The Druks acknowledge it is jarring to see their four children growing up in such a different environment as they did — Rachel was born and raised in Brooklyn. Their chil- dren do not even own winter coats.

“I feel energized doing the type of work needed here,” says the rabbi. “You have to make every interaction count because you often don’t get a second chance.

“There’s a certain light here; people are able to go out of their box. It’s easier for everyone to look past their differences and bond as Jews here. And, of course, there’s a special connection that I often make with people from my hometown.”

One Detroit connection made was with Larry Shlom, a semi-retired schoolteacher from Southfield. Walking through downtown Cancun on vacation two years ago, Shlom saw a sign for Chabad. Inside he met Druk.

“I had to fly 1,600 miles to meet someone who grew up around the block from me,” Shlom marvels. “Seeds were planted when I met Rabbi Druk, and since then I’ve become so much more connected with the Jewish community and my heritage.”

Shlom attended Chabad Jewish Center of Cancun’s seder and, despite 150 people from all over the world, the ambience felt like home.

“The rabbi was my neighbor and the Haggadah they used was the one I have used my whole life,” he says. “It was quite unbelievable how far away we were yet how familiar it all was.”

The hometown link did not end there. Druk put Shlom in touch with Rabbi Mendel Stein, the Detroit Lubavitch yeshivah’s development director, who was able to connect Shlom with a rabbinical student at the yeshivah to study advanced Jewish texts together.

“It’s really made me feel like I’m part of this greater whole,” says Shlom, who remains in close contact with Druk. “The experience has been quite magical.”

For Barbara Kappy of Orchard Lake, the Detroit connection began where it would have made most sense: in Detroit.

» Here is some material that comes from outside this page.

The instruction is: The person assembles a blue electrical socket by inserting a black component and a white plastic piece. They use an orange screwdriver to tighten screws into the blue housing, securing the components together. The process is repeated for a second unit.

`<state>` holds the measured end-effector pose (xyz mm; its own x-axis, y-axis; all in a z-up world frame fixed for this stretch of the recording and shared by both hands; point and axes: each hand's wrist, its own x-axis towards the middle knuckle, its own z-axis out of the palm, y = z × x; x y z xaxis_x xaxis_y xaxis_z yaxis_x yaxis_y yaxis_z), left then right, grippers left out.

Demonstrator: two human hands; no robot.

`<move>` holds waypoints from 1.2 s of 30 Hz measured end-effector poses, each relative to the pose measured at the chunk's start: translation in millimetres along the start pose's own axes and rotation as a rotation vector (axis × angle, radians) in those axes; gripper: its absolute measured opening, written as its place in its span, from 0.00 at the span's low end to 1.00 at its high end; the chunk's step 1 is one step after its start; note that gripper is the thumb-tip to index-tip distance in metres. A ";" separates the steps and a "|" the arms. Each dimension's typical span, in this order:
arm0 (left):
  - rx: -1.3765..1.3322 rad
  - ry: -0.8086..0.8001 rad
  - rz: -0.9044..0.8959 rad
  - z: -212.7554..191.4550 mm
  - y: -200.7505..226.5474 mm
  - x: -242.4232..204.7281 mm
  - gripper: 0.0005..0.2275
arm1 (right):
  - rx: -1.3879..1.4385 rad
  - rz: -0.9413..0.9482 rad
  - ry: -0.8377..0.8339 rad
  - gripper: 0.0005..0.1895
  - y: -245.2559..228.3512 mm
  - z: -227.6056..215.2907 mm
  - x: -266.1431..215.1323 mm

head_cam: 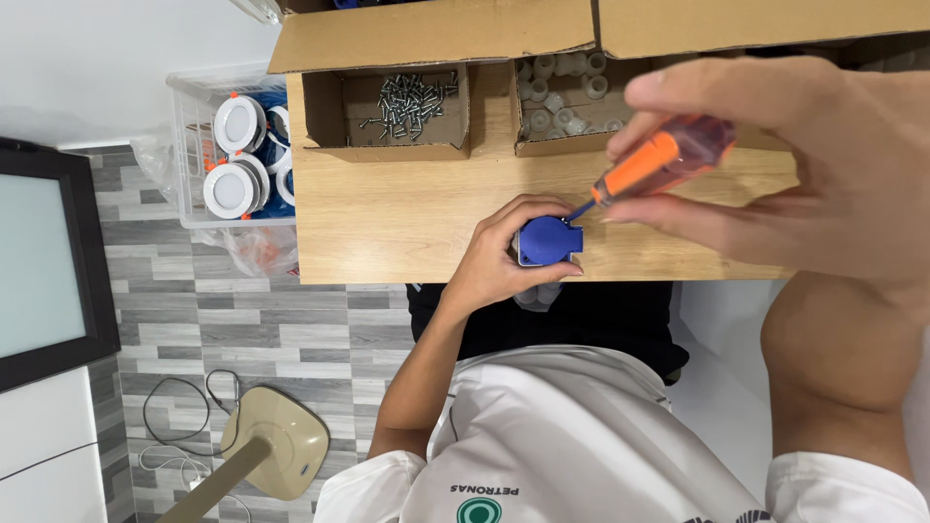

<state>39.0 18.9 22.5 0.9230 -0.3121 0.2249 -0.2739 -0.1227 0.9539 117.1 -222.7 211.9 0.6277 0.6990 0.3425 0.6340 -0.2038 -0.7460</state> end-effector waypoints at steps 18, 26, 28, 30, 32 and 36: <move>-0.011 -0.004 -0.014 -0.4 1.3 0.3 0.25 | -0.143 0.198 -0.187 0.37 -16.7 -11.6 3.5; -0.011 -0.010 0.001 -1.1 2.3 0.9 0.25 | -0.402 0.102 0.061 0.34 -8.4 4.6 -10.5; -0.013 -0.011 0.010 -1.4 1.9 1.8 0.25 | -0.465 0.066 0.095 0.33 1.1 13.1 -12.0; -0.017 -0.011 0.016 -1.0 1.8 0.7 0.25 | -0.524 0.031 0.126 0.33 7.5 20.7 -9.3; -0.004 -0.008 0.010 -1.2 1.1 1.0 0.26 | -0.376 -0.244 0.212 0.31 11.9 26.1 -1.0; 0.009 -0.014 -0.006 -1.8 -1.4 -0.2 0.25 | -0.467 -0.358 0.282 0.36 24.4 31.0 -5.9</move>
<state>39.7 20.8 21.5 0.9209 -0.3244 0.2161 -0.2705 -0.1328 0.9535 114.9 -210.5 174.0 0.3955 0.5854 0.7077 0.9155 -0.3125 -0.2532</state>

“I was standing in line at a kosher bakery here and got into a conversation with this lovely young couple,” Kappy recalls. “The rabbi gave me his card and told me if we’re ever in Cancun, they would love to have us over for Shabbos. And I thought, ‘Yeah, right, when am I going to be in Cancun?’”

Six or seven years later, Kappy, together with her husband, Irvin, and their children, found themselves planning a trip to Cancun, and Barbara remembered the young couple from the bakery.

“I called Rabbi Druk and reminded him about our meeting and we came for Shabbos,” Kappy says. “There must have been 50 people there, and the Druks were just so hospitable. We fell in love with them and their family.

“We tell people here all the time, if you’re ever going to Cancun, you need to stop by the Chabad there,” Kappy says.

GROWING COMMUNITY

Founded originally in 1965, today the Lubavitch yeshivah educates close to 100 rabbinical students, aside from another 200 in their elementary and middle schools.

In 2012, the institution moved into a new 50,000-square-foot building on the 4-acre Harry & Wanda Zekelman Campus, where a new generation of leaders can now be comfortably educated and inspired.

Rabbi Berel Pewzner is a graduate. He and his wife, Rikal, arrived on the Cayman Islands in December of 2013, and since then have quickly expanded their Chabad activities on the island.

Pewzner describes the Cayman Islands as a growing community, as more Jewish snow- birds and retirees see it as a viable option. Many European Jews looking for a place to retire and, at the same time, to avoid rising anti-Semitism have also begun considering Grand Cayman and the surrounding Caribbean islands.

He admits his posting on Grand Cayman is not always as easy as it sounds.

“I wouldn’t want to call it a hard life, but there’s no question it’s a unique and special challenge to live here and create a Jewish community from scratch here,” says Pewzner, who studied in Detroit in 2009-2010.

“The yeshivah in Detroit instilled in all of us that we can’t rest until we’ve reached every Jew,” says Pewzner. “Even on a tiny island in the Caribbean.”